Cmd 'cat /dev/urandom' not closing cleanly

Hi

I'm running the following command to generate a random password in a KSH script on a RHEL Linux VM but for some reason the cmd is not being closed and it's causing problems on the host.

PASSWORD="$(cat /dev/urandom | tr -dc "a-zA-Z0-9" | fold -w 16 | head -1)Aa0!"

The code worked as expected but the side effects were definitely unexpected. Any idea how I can enhance this to ensure the urandom stream gets closed after it's been called and therefore prevent the server from becoming overloaded?
Many thanks.

/dev/random supplies an seemingly infinite number of random bytes (in fact limited to 32MB since linux 3.16), so your cat won't finish soon if at all,as the random generator won't send an EOF.

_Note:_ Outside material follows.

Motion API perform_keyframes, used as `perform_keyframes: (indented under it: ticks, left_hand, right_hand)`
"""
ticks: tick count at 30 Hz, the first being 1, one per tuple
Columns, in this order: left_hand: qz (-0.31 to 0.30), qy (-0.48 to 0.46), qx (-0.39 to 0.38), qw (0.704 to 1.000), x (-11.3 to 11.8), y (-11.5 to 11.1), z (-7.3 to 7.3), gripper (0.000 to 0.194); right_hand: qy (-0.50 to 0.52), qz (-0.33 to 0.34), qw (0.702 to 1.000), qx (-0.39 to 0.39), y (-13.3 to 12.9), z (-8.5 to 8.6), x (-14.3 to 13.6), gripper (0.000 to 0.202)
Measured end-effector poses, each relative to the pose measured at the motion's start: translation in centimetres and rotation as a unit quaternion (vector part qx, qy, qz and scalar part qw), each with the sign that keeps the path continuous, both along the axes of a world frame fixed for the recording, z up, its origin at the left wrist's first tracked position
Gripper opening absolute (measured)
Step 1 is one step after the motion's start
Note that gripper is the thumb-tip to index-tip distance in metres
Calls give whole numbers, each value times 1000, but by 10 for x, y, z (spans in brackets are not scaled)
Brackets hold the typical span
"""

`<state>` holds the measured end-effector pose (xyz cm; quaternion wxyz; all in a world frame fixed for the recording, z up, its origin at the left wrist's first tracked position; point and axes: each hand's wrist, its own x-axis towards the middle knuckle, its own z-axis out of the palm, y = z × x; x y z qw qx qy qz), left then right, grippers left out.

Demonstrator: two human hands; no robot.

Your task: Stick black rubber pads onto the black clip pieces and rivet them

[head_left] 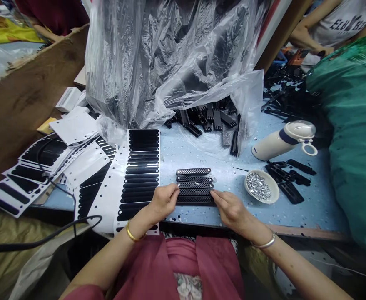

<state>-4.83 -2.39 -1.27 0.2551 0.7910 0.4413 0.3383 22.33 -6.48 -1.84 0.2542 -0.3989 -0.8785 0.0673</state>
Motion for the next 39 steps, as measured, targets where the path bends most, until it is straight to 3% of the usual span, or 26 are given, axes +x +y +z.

(c.f. man random ), so you might want to read that, of limit the byte count yourself, e.g. by using

dd if=/dev/urandom count=40 bs=1

in lieu of cat . Or, why not use bash 's $RANDOM variable?

1 Like

You are right that head should send a SIGPIPE to fold that should send a SIGPIPE to tr that should send a SIGPIPE to cat .
And each program in the chain should terminate.
It's not reliable though, a signal *can* get lost, especially if the system is very busy. If this also happens on an idle system then there is a bug somewhere (in one of the programs or in the shell's pipe handling).
In one of my old scripts (using /bin/sh for many LUnix platforms) I had limited it with

dd if=/dev/urandom dd bs=1 count=12000 | tr ...

and, for safety, if the resul string was too short, I repeated it in a loop.